Where I'm mostly thinking of people who have been fairly deeply involved for several years.

But I was also idealising a bit, according to my own tastes and takes. Hence the "according to me".

I would say this as "fundamental beliefs and principles, any of which if you disagree with, you'll be widely frowned upon".

I think this is a great list and it also aligns with how I want the EA community to be, but also how I perceive the majority of it to already be (with the few exceptions that get outsized attention).

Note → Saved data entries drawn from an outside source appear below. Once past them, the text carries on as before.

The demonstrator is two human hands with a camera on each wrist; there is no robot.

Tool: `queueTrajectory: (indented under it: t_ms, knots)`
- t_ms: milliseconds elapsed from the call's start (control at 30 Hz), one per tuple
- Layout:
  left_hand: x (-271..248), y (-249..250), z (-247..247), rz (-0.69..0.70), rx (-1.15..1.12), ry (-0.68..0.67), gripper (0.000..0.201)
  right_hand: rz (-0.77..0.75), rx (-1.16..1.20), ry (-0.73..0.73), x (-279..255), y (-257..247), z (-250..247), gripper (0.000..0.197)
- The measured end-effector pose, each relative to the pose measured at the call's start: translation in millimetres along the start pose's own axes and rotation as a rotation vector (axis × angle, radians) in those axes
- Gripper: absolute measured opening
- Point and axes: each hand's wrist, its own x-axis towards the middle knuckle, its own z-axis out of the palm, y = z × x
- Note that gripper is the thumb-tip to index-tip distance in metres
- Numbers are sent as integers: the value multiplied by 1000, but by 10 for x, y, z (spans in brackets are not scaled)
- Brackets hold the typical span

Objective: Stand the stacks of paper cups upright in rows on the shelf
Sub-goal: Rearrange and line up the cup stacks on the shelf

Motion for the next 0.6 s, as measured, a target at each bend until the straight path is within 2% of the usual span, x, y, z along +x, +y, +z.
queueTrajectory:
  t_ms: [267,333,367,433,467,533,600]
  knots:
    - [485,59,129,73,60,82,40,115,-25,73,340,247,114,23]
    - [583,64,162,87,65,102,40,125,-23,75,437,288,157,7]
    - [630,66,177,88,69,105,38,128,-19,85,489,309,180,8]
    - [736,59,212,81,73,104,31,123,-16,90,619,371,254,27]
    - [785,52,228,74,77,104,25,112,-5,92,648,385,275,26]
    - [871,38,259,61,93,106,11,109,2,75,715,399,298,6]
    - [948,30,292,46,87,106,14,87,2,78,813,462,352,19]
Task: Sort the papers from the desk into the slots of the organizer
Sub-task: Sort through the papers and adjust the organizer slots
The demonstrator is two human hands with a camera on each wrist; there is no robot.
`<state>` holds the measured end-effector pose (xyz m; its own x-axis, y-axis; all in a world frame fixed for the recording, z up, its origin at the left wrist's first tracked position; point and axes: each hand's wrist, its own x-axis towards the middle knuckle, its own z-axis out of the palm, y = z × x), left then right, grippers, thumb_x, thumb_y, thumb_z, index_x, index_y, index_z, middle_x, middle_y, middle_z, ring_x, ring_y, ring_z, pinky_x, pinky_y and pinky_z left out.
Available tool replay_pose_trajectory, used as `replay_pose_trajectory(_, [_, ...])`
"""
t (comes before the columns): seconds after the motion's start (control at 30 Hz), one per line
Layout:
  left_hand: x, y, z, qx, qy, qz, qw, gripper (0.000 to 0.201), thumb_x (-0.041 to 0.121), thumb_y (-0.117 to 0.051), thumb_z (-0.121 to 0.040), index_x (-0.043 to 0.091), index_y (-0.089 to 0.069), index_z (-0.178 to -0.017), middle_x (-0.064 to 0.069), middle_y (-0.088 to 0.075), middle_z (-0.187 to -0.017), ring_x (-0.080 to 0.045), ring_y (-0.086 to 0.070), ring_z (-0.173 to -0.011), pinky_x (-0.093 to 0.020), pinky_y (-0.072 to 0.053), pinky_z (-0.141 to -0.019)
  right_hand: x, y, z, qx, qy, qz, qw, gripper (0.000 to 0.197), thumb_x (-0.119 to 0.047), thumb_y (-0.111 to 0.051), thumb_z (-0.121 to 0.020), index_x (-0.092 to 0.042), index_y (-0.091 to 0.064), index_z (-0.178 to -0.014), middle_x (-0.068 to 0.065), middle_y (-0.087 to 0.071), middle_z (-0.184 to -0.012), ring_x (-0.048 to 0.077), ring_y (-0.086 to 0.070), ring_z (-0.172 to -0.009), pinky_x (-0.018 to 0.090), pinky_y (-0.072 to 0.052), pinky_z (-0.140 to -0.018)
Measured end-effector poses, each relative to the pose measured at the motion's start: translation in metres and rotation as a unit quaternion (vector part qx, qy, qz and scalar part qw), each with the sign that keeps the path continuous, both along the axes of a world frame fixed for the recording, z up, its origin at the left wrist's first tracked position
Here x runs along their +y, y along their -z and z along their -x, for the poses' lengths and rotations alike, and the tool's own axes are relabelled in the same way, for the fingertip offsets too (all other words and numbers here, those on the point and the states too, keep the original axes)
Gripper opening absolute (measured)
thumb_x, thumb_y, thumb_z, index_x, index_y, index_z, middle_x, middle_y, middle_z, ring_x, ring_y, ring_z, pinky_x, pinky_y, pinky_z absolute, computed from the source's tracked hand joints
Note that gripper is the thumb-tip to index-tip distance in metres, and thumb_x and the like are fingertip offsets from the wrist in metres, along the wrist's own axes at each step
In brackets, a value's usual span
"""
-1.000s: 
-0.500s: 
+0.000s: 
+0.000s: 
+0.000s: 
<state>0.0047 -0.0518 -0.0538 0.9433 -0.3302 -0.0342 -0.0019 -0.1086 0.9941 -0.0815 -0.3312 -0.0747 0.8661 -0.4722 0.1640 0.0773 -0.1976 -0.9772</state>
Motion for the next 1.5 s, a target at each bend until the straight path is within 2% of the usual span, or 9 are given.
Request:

It's probably just because of the original format, but after renaming #8 from "altruism" to "impartial altruism", this generates an unfortunate overlap with #11 (impartiality) that might be avoidable (though I'm unsure how).

Regarding #19 (veganism), I feel it's weird that you just crossed out this point from the original list instead of sharing your own thoughts, so I'd recommend changing it and arguing why you think veganism should or shouldn't be an EA value.

I realize that it was Zvi that used the term first and you are simply copying him, but "Evangelicalism" should really read "Evangelism" or better yet "Proselytism." 

Evangelicalism is a specific movement in Christianity with specific ideas only one of which is evangelism, the preaching of the gospel to convert others.

Oh, thanks! Edited.

This is certainly closer to what folks involved in EA actually think (and reflects that there's many topics where people have a wide range of views and aesthetics.)